Professeur en pédiatrie et conseiller stratégique du ministre nigérian de la Santé pour l’élimination du paludisme, Olugbenga Mokuolu a identifié l’insuffisance du financement, la faiblesse du système de santé, y compris l’épuisement de la main-d’œuvre, l’insécurité, les défis environnementaux et les modèles de comportement comme quelques-uns des facteurs responsables de la crise du paludisme dans le pays.
« Mon deuxième enfant souffrait souvent de paludisme et, malheureusement, je ne l’ai pas su à temps, jusqu’à ce qu’elle décède. Mon bébé a cinq mois maintenant, et j’aimerais le vacciner pour le protéger. »
- Permanent Epiere, mère de deux enfants dans la communauté d’Onuebum
« Nous avons des problèmes de résistance aux insecticides, des problèmes de comportement liés à l’utilisation inadéquate des moustiquaires disponibles, de mauvais diagnostics et de mauvaises pratiques en matière de traitement. Bien que nous ayons fait des progrès dans la lutte contre le paludisme, le défi est qu’à tout moment, les ressources déployées ne représentent qu’une fraction de ce qui est nécessaire.
Le problème nécessite une réponse multisectorielle, la mobilisation des ressources et des approches innovantes pour améliorer l’accès aux outils de prévention et de traitement », a-t-il déclaré.
Pour aller plus loin
Les vaccins arrivent
En octobre 2024, le gouvernement nigérian a reçu sa première livraison de vaccins contre le paludisme. Conçus pour renforcer les interventions déjà mises en œuvre, telles que la distribution de moustiquaires imprégnées d’insecticide auprès des familles, les vaccins seront prochainement déployés dans les États de Kebbi et de Bayelsa. Plus de 800 000 doses devraient être distribuées au cours de cette phase initiale.
Le ministre nigérian de la Santé et du Bien-être social, le professeur Ali Pate, a déclaré que l’arrivée du vaccin contre le paludisme était une étape majeure dans les efforts déployés par le pays pour réduire les cas de paludisme et les décès qui y sont liés.
« Avec le soutien de l’UNICEF, de Gavi et de l’OMS, nous sommes sur la voie de la réalisation de notre objectif, celui d’un Nigeria débarrassé du paludisme », a-t-il déclaré à cette occasion.
Alors que l’arrivée du vaccin préventif a apporté un certain soulagement et de l’espoir aux parents dans certaines régions du pays, à Bayelsa, l’un des deux États où le premier déploiement aura lieu ce mois-ci, certaines mères auraient souhaité que le vaccin soit arrivé plus tôt.
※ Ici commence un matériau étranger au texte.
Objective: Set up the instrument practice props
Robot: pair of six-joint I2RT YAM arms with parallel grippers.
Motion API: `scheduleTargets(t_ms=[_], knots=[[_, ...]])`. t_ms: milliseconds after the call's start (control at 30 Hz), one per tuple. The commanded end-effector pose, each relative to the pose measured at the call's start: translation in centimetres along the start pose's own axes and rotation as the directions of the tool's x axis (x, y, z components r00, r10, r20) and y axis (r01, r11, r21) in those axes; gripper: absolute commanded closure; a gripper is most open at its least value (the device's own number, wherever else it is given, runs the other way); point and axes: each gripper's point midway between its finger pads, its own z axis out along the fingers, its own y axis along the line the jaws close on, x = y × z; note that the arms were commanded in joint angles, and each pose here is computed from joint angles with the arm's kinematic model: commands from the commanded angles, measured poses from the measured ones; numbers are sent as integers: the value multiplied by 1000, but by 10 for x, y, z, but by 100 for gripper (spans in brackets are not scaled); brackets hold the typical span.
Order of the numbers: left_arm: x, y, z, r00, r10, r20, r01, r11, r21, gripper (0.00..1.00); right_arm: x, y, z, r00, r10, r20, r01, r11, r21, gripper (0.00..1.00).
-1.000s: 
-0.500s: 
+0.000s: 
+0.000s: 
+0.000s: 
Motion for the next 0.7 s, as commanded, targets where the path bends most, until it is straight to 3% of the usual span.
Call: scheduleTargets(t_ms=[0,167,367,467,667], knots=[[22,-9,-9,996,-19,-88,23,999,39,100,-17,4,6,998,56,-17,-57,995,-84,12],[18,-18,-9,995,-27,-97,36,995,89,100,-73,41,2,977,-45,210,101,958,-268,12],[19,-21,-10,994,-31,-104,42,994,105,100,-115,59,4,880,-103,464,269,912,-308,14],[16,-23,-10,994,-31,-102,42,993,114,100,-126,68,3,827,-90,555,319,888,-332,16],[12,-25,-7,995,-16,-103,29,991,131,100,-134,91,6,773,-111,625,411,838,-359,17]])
« Mon deuxième enfant souffrait souvent de paludisme et, malheureusement, je ne l’ai pas su à temps, jusqu’à ce qu’elle décède. Mon bébé a cinq mois maintenant, et j’aimerais le vacciner pour le protéger. Le vaccin nous sera très utile car de nombreux enfants meurent à cause du paludisme », a déclaré Permanent Epiere, une mère de deux enfants de la communauté d’Onuelum, dans la zone du conseil d’Ogbia de l’État, à VaccinesWork.
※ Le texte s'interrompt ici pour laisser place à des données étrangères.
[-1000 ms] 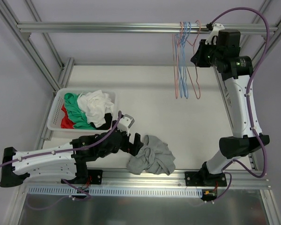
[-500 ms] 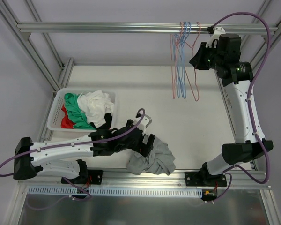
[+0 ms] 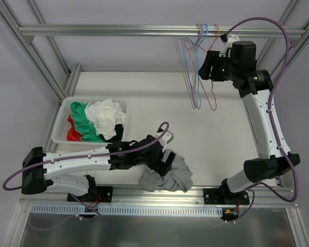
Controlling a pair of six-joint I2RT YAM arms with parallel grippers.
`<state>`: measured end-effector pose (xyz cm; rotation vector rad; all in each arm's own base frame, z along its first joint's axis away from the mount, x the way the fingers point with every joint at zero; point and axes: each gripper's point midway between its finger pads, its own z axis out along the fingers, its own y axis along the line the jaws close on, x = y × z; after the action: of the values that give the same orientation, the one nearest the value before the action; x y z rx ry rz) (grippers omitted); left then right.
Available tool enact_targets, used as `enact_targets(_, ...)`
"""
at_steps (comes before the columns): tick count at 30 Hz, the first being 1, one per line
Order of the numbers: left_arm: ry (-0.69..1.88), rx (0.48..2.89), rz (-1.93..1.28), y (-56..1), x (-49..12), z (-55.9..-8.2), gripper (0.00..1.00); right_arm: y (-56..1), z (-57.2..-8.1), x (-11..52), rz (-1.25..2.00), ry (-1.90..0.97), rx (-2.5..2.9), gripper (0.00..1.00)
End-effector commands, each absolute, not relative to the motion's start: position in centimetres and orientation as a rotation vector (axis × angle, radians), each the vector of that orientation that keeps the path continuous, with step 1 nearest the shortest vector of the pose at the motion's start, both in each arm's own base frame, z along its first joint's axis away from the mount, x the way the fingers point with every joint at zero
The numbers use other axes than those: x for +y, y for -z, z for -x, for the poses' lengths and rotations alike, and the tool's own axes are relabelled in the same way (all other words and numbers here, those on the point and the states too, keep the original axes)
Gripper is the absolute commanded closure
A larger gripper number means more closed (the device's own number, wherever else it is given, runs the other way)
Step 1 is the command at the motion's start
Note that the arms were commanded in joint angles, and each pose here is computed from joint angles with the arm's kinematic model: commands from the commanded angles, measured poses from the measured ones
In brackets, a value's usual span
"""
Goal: Remove the tank top from the hanger
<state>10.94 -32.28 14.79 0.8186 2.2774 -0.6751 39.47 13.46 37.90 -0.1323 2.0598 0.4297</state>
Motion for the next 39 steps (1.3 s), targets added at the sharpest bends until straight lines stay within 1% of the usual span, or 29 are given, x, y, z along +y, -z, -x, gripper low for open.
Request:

Le professeur Olugbenga Mokuolu voit une lueur d’espoir avec l’arrivée du nouveau vaccin. Il pense que le déploiement prévu à la fin de ce mois-ci entraînera une réduction des consultations à l’hôpital pour les enfants et une augmentation des taux de survie pour ceux qui se situent dans la tranche d’âge la plus menacée.
« Le vaccin contre le paludisme offre une immense opportunité en tant qu’outil supplémentaire dans la lutte contre le paludisme », a-t-il déclaré.